ASSIGNMENT: Beginning with the line below that contains "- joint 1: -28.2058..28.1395" and ending with the line that contains "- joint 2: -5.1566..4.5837", copy every line exactly. Copy nothing else.

SOURCE MATERIAL:
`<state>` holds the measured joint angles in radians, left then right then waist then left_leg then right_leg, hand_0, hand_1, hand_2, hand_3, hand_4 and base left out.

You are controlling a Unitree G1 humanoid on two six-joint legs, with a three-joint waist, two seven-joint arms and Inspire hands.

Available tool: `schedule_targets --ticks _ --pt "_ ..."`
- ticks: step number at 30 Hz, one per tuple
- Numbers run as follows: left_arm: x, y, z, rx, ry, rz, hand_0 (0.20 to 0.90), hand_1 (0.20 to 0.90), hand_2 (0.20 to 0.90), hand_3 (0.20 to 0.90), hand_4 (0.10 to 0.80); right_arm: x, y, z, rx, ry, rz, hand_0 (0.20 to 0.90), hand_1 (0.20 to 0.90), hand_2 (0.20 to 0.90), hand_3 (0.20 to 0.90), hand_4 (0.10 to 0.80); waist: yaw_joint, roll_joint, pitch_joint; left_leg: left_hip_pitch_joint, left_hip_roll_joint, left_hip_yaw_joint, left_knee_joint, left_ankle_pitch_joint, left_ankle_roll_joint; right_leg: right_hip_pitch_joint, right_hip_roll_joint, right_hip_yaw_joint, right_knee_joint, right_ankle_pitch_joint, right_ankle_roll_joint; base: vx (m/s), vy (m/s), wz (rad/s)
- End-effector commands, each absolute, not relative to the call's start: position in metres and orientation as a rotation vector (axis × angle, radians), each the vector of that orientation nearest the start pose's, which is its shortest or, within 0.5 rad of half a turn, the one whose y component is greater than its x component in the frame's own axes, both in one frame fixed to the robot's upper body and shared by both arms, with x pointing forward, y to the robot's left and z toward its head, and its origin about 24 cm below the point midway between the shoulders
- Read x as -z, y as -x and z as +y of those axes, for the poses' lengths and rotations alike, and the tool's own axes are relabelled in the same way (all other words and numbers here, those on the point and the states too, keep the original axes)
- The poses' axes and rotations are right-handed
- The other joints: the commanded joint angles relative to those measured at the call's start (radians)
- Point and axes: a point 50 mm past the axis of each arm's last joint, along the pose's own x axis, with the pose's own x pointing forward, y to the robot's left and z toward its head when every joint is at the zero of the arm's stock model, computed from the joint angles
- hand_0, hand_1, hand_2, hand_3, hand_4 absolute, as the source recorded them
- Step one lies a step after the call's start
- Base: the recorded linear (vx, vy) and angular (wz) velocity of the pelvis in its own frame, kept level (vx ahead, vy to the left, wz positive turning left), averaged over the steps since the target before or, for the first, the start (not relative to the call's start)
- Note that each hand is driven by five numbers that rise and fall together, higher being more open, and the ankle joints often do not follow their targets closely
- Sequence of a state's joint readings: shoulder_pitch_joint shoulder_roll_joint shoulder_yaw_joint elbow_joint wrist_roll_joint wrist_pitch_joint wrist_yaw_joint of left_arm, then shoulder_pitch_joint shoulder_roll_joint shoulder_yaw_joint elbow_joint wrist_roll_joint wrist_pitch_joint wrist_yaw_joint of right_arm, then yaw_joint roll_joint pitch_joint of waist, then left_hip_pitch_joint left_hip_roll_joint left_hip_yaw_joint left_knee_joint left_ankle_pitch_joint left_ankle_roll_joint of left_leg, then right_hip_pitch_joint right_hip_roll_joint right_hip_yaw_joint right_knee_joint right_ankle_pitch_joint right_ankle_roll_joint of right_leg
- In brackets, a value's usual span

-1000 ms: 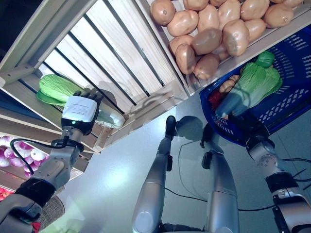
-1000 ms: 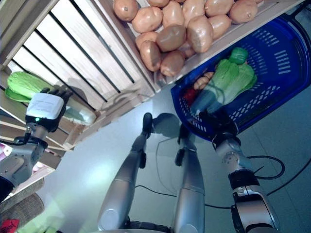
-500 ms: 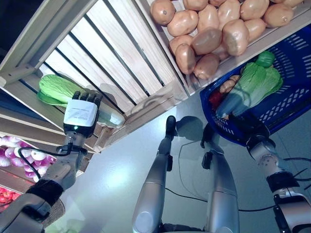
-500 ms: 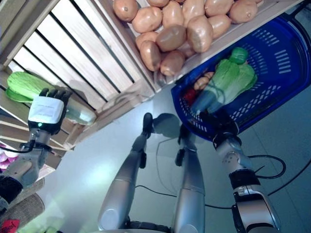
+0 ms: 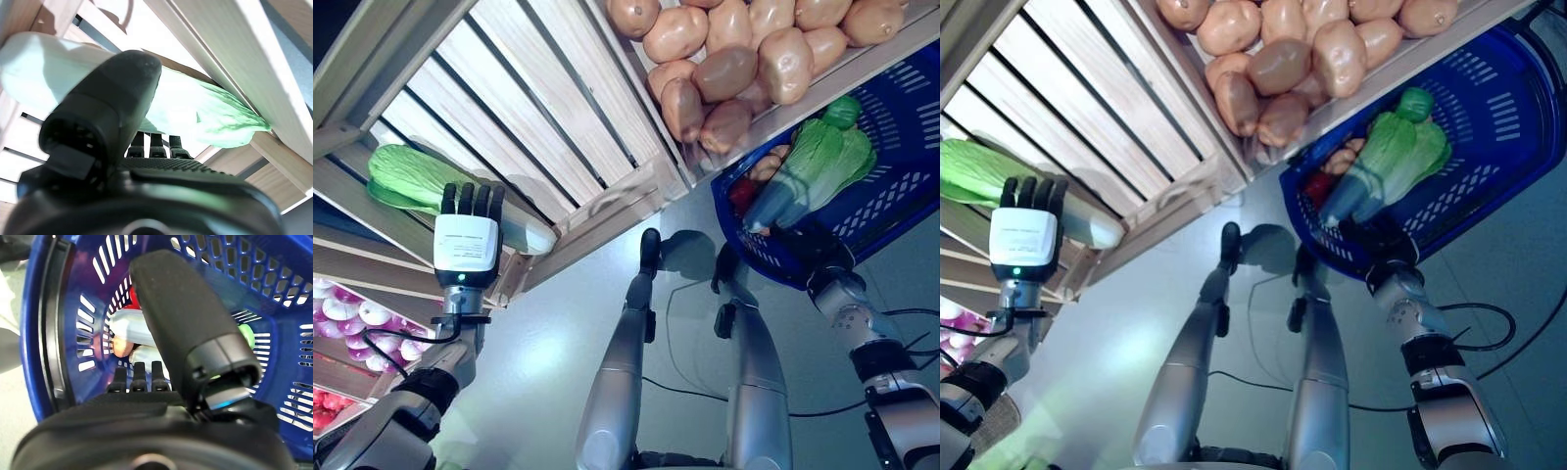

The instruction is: Put vegetables into the basket

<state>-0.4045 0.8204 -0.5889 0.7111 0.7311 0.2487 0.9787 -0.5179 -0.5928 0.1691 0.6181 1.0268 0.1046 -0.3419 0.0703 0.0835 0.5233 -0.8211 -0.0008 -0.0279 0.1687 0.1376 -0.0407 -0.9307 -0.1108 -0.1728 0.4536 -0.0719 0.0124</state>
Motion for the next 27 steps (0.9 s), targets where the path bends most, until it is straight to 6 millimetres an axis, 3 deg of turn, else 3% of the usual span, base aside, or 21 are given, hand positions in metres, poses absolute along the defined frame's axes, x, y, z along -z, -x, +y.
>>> schedule_targets --ticks 1,7,8,9,10,17,27 --pt "-0.099 -0.329 0.263 -0.529 -1.750 -0.496 0.900 0.900 0.900 0.900 0.800 -0.089 -0.342 -0.272 0.397 -0.322 0.205 0.900 0.900 0.900 0.900 0.800 -0.047 -0.039 -0.003 -0.069 -0.031 0.024 0.061 0.025 0.007 0.047 0.020 -0.001 -0.154 0.186 0.038 0.000 0.000 0.00" --pt "-0.114 -0.341 0.252 -0.561 -1.717 -0.574 0.900 0.900 0.900 0.900 0.800 -0.094 -0.347 -0.267 0.380 -0.322 0.202 0.900 0.900 0.900 0.900 0.800 -0.059 -0.048 -0.003 -0.082 -0.029 0.023 0.076 0.020 0.003 0.032 0.019 0.008 -0.139 0.185 0.040 0.003 0.005 0.00" --pt "-0.115 -0.341 0.251 -0.562 -1.718 -0.578 0.556 0.556 0.556 0.556 0.571 -0.094 -0.347 -0.266 0.379 -0.321 0.203 0.900 0.900 0.900 0.900 0.800 -0.060 -0.049 -0.003 -0.083 -0.029 0.023 0.077 0.019 0.003 0.031 0.019 0.009 -0.138 0.185 0.040 0.000 0.000 0.00" --pt "-0.117 -0.342 0.249 -0.564 -1.718 -0.589 0.354 0.354 0.354 0.354 0.436 -0.094 -0.348 -0.265 0.376 -0.321 0.203 0.900 0.900 0.900 0.900 0.800 -0.062 -0.051 -0.003 -0.084 -0.028 0.023 0.080 0.019 0.003 0.030 0.020 0.009 -0.137 0.186 0.040 0.010 0.012 0.04" --pt "-0.119 -0.344 0.248 -0.567 -1.720 -0.593 0.300 0.300 0.300 0.300 0.400 -0.095 -0.348 -0.264 0.374 -0.321 0.204 0.900 0.900 0.900 0.900 0.800 -0.065 -0.052 -0.003 -0.085 -0.028 0.023 0.080 0.018 0.003 0.029 0.020 0.011 -0.136 0.186 0.040 0.008 0.012 0.05" --pt "-0.133 -0.352 0.246 -0.575 -1.724 -0.624 0.300 0.300 0.300 0.300 0.400 -0.096 -0.351 -0.260 0.359 -0.320 0.203 0.900 0.900 0.900 0.900 0.800 -0.078 -0.058 -0.003 -0.077 -0.030 0.024 0.080 0.014 0.003 0.033 0.030 0.020 -0.140 0.187 0.040 0.000 0.001 0.01" --pt "-0.133 -0.350 0.251 -0.575 -1.691 -0.630 0.300 0.300 0.300 0.300 0.400 -0.097 -0.351 -0.259 0.363 -0.328 0.203 0.900 0.900 0.900 0.900 0.800 -0.080 -0.055 -0.003 -0.051 -0.030 0.029 0.082 0.004 0.003 0.059 0.033 0.023 -0.145 0.180 0.040 0.002 -0.001 -0.01"
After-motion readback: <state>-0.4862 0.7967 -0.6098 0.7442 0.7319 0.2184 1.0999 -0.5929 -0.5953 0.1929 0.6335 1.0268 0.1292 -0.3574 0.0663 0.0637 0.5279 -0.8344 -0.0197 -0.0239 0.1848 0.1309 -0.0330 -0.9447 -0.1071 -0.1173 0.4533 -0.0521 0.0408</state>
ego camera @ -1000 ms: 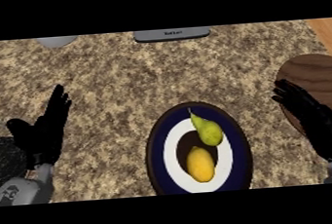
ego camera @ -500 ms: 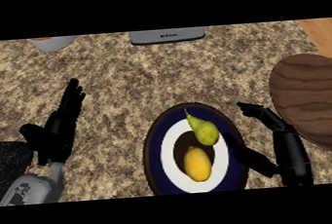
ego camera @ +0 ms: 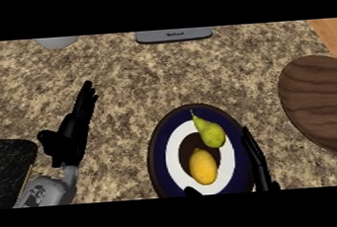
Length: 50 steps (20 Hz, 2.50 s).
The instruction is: Pick the lemon from the plate and place it in the bowl
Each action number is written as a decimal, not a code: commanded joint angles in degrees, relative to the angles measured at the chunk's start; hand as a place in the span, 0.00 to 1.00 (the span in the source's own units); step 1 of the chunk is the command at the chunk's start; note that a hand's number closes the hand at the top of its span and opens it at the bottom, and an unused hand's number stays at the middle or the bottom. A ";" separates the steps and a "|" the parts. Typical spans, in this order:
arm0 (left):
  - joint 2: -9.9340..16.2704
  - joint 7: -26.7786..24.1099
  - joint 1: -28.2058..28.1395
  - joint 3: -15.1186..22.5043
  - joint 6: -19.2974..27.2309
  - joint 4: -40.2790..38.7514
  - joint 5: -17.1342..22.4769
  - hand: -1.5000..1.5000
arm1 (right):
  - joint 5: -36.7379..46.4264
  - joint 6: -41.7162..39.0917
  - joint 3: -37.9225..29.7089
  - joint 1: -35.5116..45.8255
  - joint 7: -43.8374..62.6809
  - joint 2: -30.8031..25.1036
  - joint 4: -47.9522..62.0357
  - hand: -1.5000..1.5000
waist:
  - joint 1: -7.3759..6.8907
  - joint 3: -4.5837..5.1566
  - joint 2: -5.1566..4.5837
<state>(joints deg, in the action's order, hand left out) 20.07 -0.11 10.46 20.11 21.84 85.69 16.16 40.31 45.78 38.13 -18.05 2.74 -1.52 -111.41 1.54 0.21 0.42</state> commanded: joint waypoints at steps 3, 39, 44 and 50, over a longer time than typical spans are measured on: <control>0.60 0.74 0.55 -1.36 -0.87 1.05 -0.01 0.50 | 22.06 -2.08 6.56 -9.22 18.32 1.48 -9.36 0.00 | -0.45 0.06 -0.19; -1.77 2.53 -1.07 -4.06 -4.34 3.65 -3.78 0.50 | 11.02 -15.82 8.64 2.29 43.98 -0.64 -7.22 0.00 | -1.77 -0.25 -0.32; -3.91 -0.16 1.82 -5.51 -6.91 -3.34 -3.66 0.50 | 7.97 -15.10 6.89 5.20 44.08 1.08 -4.21 0.00 | -1.39 -0.20 -0.52; -6.16 -1.14 -2.41 -3.65 -5.08 -1.03 -6.58 0.50 | 0.92 -5.70 6.41 3.56 34.25 -0.46 5.44 0.00 | -1.57 -0.25 -0.53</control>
<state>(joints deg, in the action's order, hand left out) 15.58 1.75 9.00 16.43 17.00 87.31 10.61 45.96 33.96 44.29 -15.57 41.71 -6.21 -113.98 -0.03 -0.02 0.03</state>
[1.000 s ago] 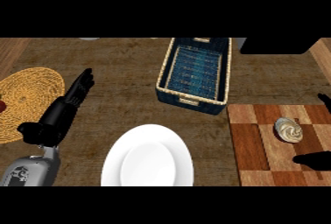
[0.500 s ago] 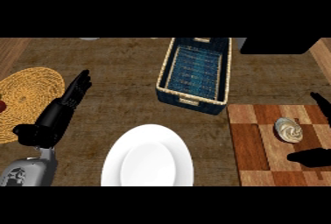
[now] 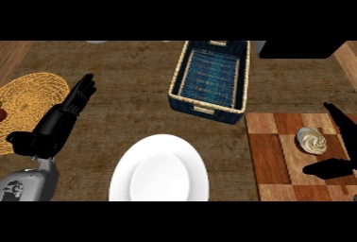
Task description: Pick the cupcake from the cutting board and place it in the basket
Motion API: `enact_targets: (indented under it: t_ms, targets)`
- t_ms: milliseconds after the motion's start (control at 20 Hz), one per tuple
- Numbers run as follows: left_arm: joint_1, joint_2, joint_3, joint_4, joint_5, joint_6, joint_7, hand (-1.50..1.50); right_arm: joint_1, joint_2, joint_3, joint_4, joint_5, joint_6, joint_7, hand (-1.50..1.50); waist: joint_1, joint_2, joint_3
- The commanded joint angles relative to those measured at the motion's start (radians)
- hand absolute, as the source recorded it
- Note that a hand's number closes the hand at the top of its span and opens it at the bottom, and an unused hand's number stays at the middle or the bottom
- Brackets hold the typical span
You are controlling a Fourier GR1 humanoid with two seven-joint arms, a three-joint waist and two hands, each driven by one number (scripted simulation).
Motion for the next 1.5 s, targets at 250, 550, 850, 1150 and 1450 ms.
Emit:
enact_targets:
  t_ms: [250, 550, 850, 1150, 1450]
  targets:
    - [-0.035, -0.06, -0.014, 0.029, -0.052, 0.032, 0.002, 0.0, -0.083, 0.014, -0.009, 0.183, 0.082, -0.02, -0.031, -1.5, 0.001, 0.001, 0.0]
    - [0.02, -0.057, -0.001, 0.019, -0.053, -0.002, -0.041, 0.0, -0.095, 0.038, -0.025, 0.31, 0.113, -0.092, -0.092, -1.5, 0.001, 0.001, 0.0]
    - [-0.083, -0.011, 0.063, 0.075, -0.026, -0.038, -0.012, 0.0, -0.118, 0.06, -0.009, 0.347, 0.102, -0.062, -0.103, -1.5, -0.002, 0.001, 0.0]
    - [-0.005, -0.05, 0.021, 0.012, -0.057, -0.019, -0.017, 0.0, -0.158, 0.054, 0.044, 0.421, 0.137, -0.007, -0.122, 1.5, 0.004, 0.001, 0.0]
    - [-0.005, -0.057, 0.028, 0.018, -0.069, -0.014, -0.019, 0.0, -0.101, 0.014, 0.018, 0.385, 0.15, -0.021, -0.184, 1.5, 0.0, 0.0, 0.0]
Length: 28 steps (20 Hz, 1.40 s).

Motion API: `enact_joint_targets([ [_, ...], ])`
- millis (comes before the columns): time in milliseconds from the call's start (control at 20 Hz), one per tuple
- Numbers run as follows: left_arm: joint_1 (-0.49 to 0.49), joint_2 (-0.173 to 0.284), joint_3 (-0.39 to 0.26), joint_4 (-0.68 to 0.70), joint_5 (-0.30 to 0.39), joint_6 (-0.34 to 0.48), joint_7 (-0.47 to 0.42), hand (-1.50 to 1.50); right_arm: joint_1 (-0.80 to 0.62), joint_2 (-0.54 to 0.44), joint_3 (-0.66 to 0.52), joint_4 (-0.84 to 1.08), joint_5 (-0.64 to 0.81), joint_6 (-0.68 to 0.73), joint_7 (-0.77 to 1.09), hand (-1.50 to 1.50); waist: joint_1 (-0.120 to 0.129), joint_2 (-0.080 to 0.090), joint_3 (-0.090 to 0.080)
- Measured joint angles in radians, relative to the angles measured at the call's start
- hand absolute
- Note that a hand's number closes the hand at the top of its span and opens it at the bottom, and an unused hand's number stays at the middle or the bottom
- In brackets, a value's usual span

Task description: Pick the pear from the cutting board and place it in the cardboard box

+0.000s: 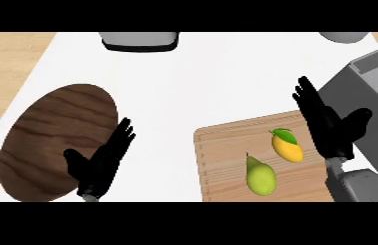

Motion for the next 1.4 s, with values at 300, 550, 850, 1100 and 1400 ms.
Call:
enact_joint_targets([
  [300,-0.052,0.158,0.062,0.004,-0.148,0.072,-0.027,0.00,0.103,-0.121,-0.060,-0.086,0.061,0.080,-0.228,-1.50,-0.096,-0.011,-0.033],
  [550,-0.058,0.229,0.076,0.019,-0.223,0.102,-0.040,0.00,0.213,-0.156,-0.208,-0.095,0.133,-0.038,-0.434,-1.50,-0.151,-0.023,-0.046],
  [850,-0.092,0.255,0.069,0.044,-0.287,0.114,-0.049,0.00,0.482,-0.219,-0.218,-0.199,0.298,-0.045,-0.727,-1.50,-0.142,-0.009,-0.049],
  [1100,-0.118,0.258,0.065,0.045,-0.310,0.115,-0.033,0.00,0.699,-0.319,-0.210,-0.377,0.477,-0.104,-0.654,-1.50,-0.131,-0.004,-0.053],
  [1400,-0.140,0.256,0.064,0.052,-0.319,0.095,-0.023,0.00,0.896,-0.403,-0.179,-0.697,0.648,-0.095,-0.366,-1.50,-0.106,0.002,-0.055],
])
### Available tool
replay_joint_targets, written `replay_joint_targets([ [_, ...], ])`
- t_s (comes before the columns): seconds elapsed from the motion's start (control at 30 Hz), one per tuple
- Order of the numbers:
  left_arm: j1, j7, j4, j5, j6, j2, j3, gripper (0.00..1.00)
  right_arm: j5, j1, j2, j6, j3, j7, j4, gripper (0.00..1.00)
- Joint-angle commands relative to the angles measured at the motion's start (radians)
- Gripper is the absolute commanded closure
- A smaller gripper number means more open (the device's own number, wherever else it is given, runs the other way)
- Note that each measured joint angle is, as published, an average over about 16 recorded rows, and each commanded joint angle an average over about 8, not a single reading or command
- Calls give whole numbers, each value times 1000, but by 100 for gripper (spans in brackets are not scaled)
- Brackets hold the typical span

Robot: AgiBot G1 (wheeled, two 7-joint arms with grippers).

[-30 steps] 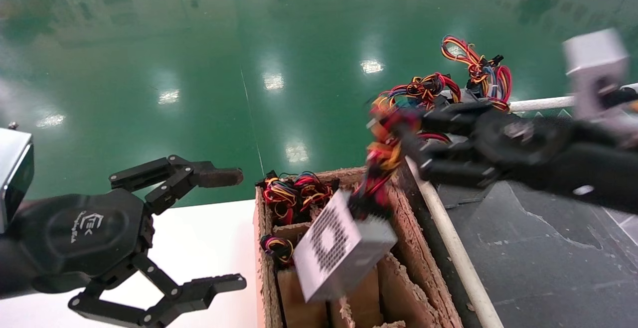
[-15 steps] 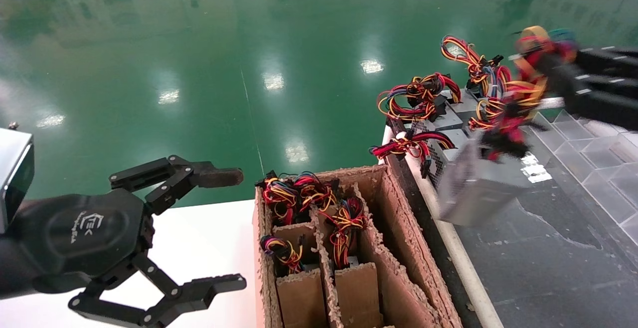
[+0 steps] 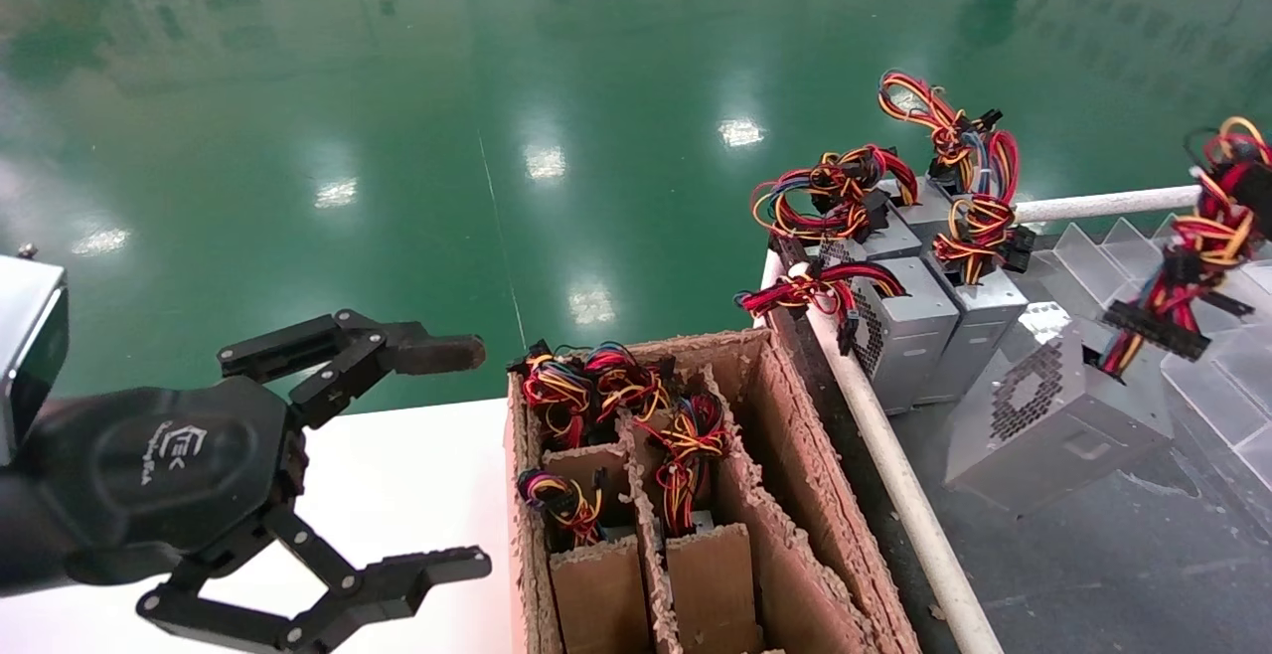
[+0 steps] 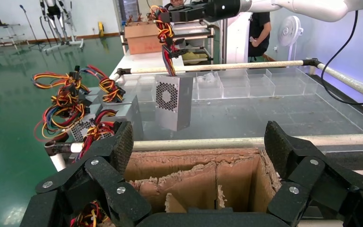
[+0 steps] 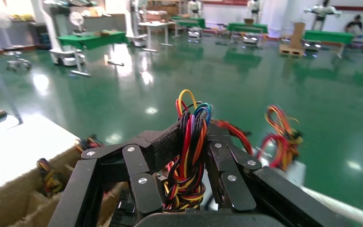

EXPECTED OUTPUT:
  - joint 1: -28.2058..28.1395
  - joint 3: -15.1186..22.5043
  - joint 6: -19.2974..27.2309
  - joint 4: -40.2790..38.7514
  - joint 5: -17.1342..22.4769
  - hand: -1.5000..1.5000
arm1 (right):
  - joint 5: -36.7379..46.4264
  - joint 6: -41.7162..39.0917
  - joint 3: -37.9225..29.7089
  - joint 1: -35.5116..45.8255
  - joint 7: -43.8374..62.6809
  - joint 2: -30.8031..25.1036
  - joint 4: -47.9522..62.0357
  - hand: -1.5000..1.5000
waist:
  - joint 1: -7.3759..6.8907
  - joint 3: -4.5837..5.1566
  - joint 2: -5.1566..4.5837

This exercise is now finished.